Working with Git

Introduction

While a cgcam code user can manage with a superficial understanding of the git language, developers need to learn more. If you are not well versed with git, it will be beneficial to work through at least one on-line tutorial. Many tutorials can be found, including

Forking The Repository

In order to effectively share your code modifications with other team members is is necessary for you to create your own copy of the repository on github. Known as a fork, this personal copy will allow you to store and distribute modified code to the rest of the team. It also makes it easy for the team leader to adopt your changes and merge these with the master repository. Furthermore having your working copy stored on github makes it very easy to install or update to the latest version on any number of machines. As an example, you can make several important changes during the day at the office, record these on github, and then retrieve them on your home computer in order to finish some work in the evening.

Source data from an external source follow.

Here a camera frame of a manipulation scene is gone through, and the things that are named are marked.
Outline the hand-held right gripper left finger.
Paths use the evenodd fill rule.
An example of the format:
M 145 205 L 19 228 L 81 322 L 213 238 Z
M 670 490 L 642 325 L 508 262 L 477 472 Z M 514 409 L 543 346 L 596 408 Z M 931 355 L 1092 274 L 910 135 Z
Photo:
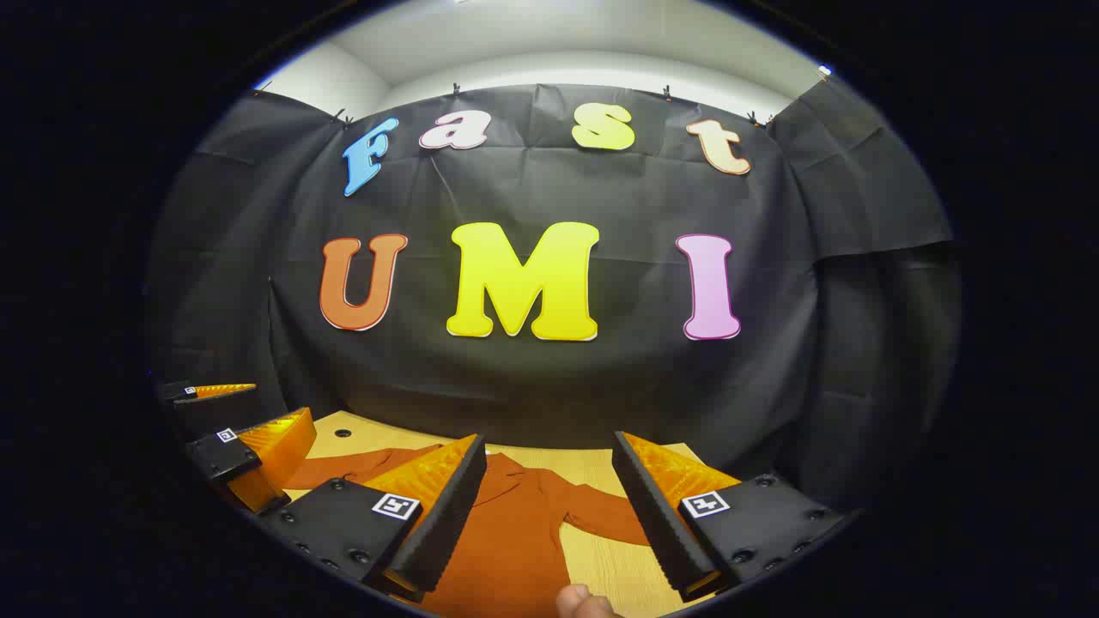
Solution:
M 258 522 L 338 580 L 419 603 L 448 566 L 486 470 L 484 437 L 471 434 L 367 484 L 331 477 Z

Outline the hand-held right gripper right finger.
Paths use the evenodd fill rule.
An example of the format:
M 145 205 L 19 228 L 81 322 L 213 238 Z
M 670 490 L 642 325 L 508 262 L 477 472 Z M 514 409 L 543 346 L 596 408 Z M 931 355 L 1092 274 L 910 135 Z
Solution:
M 628 432 L 617 431 L 611 462 L 682 602 L 790 566 L 847 525 L 847 514 L 810 500 L 776 474 L 739 481 Z

Forking a repository is extremely simple:

  1. Log onto github.com
  2. Navigate to the master repository (https://github.com/MURI-Turbulence/cgcam.git)
  3. Click on the Fork button near the upper right hand corner of the screen

If you now click on the git icon in the upper left hand corner, you should see a link to your local copy of the repository.

Clone a local working copy from your fork

The procedure is slightly simpler if you do not currently have a copy of the code stored on your local computer. If you do, but have not made any changes to it, it will be easiest to delete the copy and then start over following the steps below. If you have made changes that you would like to keep, then skip down to the section entitled "Syncing An Existing Code Copy With Your Fork"

Assuming that you currently do not have a copy of the code, perform the the following steps:

  1. Navigate to YOUR FORKED COPY of cgcam on github.
  2. Click the "Clone or download" link, and then click the paste buffer icon. This will load the URL into your paste buffer, which will allow you to paste this information into the git command below instead of typing it.
$ cd $HOME
$ git clone --recurse-submodules https://github.com/YourGitUserName/cgcam.git
.
  1. Navigate the the MASTER COPY of cgcam on github.
  2. Click the "Clone or download" link, and then click the paste buffer icon. You can then paste the URL into the git command below.
$ cd cgcam
$ git remote add upstream https://github.com/MURI-Turbulence/cgcam.git

At this point your working code copy is directly connected to your fork, and indirectly connected to the project master repository.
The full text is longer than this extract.